Which lines in the data below contain the word "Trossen"? Pull each of them out.

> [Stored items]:
——————

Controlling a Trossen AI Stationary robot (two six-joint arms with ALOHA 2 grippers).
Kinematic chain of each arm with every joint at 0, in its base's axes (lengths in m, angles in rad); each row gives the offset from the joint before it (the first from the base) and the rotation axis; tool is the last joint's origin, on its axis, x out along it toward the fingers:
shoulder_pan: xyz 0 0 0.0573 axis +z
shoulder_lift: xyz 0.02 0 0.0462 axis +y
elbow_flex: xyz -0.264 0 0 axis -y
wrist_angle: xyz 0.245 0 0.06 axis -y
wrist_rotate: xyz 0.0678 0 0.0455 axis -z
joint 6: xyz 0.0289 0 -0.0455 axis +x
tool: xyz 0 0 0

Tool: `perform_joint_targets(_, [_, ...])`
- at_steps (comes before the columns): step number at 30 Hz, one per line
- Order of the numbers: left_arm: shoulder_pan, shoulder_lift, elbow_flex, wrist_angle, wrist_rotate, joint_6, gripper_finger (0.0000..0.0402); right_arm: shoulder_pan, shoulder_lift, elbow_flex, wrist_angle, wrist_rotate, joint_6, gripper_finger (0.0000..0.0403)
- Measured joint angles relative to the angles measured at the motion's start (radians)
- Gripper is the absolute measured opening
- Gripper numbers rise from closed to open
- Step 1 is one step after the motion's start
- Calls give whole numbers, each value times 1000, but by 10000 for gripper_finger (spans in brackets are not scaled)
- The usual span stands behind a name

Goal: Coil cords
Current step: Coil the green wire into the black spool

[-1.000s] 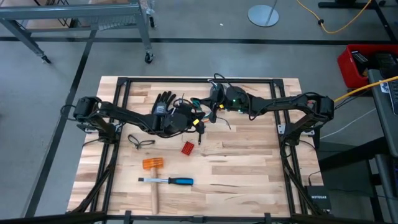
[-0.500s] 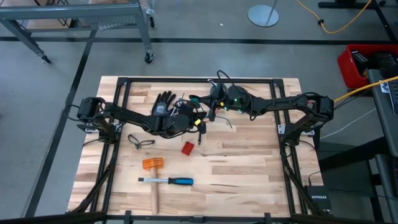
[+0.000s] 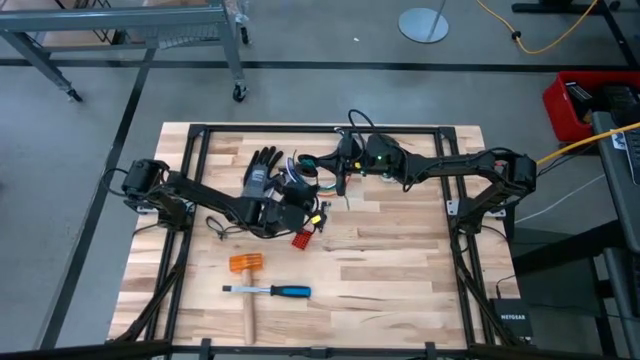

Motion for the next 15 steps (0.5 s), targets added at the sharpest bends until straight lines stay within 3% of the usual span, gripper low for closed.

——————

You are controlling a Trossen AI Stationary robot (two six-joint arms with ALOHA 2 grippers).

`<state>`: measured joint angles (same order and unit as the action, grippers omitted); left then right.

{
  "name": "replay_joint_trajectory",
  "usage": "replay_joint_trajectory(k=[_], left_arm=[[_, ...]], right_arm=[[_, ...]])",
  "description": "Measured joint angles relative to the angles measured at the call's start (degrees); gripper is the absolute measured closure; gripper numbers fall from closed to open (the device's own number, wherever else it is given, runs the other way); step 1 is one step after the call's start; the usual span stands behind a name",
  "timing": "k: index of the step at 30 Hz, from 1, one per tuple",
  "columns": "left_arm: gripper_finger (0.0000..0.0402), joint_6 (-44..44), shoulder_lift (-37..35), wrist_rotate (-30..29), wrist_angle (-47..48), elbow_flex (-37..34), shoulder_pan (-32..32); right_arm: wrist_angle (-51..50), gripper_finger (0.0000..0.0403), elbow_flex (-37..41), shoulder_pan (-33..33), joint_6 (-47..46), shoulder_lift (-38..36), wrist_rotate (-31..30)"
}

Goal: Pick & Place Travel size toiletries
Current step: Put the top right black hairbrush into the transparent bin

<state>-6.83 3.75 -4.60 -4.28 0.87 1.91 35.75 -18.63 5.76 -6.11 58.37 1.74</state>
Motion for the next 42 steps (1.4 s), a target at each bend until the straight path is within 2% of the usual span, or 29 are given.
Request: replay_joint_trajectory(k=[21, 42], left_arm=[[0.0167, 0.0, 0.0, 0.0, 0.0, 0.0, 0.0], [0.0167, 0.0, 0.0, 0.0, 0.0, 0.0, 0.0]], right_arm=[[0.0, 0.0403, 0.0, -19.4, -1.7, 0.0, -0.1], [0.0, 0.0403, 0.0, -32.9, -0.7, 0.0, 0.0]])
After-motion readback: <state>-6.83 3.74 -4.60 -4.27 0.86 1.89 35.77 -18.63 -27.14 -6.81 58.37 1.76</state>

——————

> [Solution]:
Controlling a Trossen AI Stationary robot (two six-joint arms with ALOHA 2 grippers).
You are controlling a Trossen AI Stationary robot (two six-joint arms with ALOHA 2 grippers).

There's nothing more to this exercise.